Manne offers an account of misogyny based on its social function rather than its psychological nature, “as primarily a property of social environments in which women are liable to encounter hostility due to the enforcement and policing of patriarchal norms and expectations.” For those of us trying to articulate the problems with hostile environments and deadly violence that disproportionately affects women, Manne says, we need a term more distinctive than sexism, which identifies a rationale for a structure of unfairness. Sexism purports to give reasons for structural inequity; misogyny is the better term for the sorts of coercive regulations of patriarchy that work to hold the structure in place. If sexism offers planks, misogyny provides the nails.
“Misogyny is then what misogyny does,” Manne argues. Her more victim-centred account of what misogyny means is reminiscent of the good feminist practices of philosophical forerunners like Claudia Card, who described misogyny as “the term feminists apply to the most deeply hostile environments of and attitudes toward women and girls and to the cruelest wrongs to them/us, regardless of whether perpetrators harbor feelings of hatred… evils perpetrated with aggressive (often armed) use of force and violence against women.”

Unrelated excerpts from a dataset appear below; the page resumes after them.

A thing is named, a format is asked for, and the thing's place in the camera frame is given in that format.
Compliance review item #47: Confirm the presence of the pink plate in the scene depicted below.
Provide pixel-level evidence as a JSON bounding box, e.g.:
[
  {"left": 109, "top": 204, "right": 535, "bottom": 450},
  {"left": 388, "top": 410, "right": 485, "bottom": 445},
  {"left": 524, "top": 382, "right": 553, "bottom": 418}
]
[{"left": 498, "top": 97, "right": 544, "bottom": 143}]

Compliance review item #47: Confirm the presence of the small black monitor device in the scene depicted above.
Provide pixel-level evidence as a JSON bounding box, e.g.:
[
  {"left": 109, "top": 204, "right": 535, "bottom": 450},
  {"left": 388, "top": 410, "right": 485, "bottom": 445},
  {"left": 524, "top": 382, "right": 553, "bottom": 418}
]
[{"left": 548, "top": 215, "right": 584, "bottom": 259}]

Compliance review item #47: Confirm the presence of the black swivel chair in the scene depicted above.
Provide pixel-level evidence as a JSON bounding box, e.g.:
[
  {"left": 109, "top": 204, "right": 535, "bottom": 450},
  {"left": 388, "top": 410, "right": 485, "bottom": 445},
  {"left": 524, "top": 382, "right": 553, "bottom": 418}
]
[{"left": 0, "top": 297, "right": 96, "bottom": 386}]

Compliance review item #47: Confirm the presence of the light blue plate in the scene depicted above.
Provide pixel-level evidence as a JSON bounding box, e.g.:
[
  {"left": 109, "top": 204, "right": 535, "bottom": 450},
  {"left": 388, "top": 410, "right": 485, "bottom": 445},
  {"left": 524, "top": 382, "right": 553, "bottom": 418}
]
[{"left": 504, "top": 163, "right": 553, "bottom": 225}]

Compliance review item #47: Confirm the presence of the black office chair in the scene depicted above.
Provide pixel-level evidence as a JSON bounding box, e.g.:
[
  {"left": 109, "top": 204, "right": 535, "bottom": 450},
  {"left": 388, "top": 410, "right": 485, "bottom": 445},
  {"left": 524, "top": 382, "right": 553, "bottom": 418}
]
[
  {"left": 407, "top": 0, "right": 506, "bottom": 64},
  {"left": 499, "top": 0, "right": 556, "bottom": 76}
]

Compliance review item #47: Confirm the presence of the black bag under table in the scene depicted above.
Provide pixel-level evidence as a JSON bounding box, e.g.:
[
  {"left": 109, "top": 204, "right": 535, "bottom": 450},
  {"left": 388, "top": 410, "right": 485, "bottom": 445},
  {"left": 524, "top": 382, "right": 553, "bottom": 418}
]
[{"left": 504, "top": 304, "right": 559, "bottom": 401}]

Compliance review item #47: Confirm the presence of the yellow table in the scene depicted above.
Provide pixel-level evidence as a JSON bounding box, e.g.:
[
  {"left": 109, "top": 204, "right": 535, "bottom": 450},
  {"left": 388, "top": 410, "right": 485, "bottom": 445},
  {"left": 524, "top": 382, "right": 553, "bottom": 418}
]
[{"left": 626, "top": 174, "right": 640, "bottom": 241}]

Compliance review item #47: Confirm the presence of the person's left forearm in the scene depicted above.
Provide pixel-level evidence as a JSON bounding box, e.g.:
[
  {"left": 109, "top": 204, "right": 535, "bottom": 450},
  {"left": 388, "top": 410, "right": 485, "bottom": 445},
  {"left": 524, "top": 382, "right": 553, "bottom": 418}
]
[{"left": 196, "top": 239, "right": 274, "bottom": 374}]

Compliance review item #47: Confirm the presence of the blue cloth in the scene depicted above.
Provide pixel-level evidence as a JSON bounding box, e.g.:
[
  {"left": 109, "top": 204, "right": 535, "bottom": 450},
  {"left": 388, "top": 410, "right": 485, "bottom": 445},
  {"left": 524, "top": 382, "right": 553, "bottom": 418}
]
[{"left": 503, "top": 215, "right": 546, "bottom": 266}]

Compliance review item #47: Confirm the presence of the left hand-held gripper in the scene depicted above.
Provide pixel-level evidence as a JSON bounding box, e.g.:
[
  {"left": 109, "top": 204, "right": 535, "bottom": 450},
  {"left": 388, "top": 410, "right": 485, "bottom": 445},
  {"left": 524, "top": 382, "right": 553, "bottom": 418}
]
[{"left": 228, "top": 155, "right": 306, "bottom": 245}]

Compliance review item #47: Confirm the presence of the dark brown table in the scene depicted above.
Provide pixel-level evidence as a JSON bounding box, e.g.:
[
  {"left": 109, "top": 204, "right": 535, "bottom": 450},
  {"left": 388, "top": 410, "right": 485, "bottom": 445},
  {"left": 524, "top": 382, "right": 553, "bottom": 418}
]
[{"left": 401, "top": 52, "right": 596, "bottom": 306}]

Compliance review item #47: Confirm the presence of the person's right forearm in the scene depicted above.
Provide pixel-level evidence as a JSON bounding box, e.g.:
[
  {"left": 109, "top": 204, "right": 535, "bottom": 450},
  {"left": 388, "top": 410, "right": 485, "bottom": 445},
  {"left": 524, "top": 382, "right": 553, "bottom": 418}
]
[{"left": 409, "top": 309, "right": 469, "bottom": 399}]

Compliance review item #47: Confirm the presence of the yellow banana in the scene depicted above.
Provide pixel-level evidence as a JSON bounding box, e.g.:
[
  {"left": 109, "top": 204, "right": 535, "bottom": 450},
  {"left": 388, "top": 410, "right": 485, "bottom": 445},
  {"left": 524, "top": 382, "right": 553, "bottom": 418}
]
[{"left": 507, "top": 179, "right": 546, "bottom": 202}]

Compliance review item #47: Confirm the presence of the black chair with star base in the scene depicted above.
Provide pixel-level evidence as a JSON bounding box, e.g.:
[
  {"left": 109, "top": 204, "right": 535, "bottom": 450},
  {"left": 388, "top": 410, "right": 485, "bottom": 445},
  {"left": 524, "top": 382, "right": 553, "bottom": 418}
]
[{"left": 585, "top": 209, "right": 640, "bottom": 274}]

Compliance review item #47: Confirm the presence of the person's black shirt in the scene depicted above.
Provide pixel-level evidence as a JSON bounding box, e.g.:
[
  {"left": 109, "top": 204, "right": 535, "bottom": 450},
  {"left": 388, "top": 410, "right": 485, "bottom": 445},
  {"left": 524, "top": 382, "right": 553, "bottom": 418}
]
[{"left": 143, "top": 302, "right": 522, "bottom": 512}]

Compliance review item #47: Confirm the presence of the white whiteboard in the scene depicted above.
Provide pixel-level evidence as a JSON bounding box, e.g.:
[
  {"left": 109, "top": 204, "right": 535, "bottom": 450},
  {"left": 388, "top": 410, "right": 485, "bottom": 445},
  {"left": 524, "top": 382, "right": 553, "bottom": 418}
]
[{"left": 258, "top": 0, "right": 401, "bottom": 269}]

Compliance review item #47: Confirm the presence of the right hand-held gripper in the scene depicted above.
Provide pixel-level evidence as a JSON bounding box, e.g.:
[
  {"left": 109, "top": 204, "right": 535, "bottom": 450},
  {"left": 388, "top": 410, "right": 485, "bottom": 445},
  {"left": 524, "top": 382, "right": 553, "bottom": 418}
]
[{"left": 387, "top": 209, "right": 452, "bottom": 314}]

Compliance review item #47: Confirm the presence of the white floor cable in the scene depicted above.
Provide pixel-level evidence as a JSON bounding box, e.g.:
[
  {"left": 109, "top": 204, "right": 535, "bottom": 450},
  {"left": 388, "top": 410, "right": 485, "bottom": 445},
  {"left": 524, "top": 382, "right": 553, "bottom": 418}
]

Card’s work on misogyny, unfortunately, does not come up in the text or index, although related works of hers appear in a rich bibliography. With absences like Card’s, I occasionally felt some resistance to Manne’s suggestion that when she began writing, no article-length treatment of the nature of misogyny existed. That misogyny kills is the urgent contribution of many lost feminists, although admittedly not always in so many words. If one picks up Manne’s book expecting an encyclopaedic treatment of what past philosophers have said about misogyny or its related aspects through the years, one may be disappointed. Those absences are offset by welcome appreciation of living feminists including Moya Bailey, who coined the term misogynoir to describe the brand of misogyny directed at black women in America.
Then again, this is not a survey. Manne’s is often a polemic treatment, shifting the conversation to take seriously what punishments and practices misogyny effects. Manne’s most energetic, original contributions are best featured when she advances new, better ways of appreciating the impacts of misogyny on cultural self-understanding, such as when she coins the term himpathy to describe the tendency to express sympathy for men accused of misogyny rather than for women who accuse or did not survive to do so. Himpathy is a bit of jargon so fantastic that I can’t believe it didn’t exist already. Even more helpfully, Manne resists accounts of misogyny as dehumanising in favour of describing misogyny as expecting women to be human givers rather than beings. She ends with an absorbing, if depressing, account of the 2016 U.S. presidential election which she accurately predicted. “Agency is not lacking,” however, when women tell their stories, or “set the record straight.” Manne certainly does her part.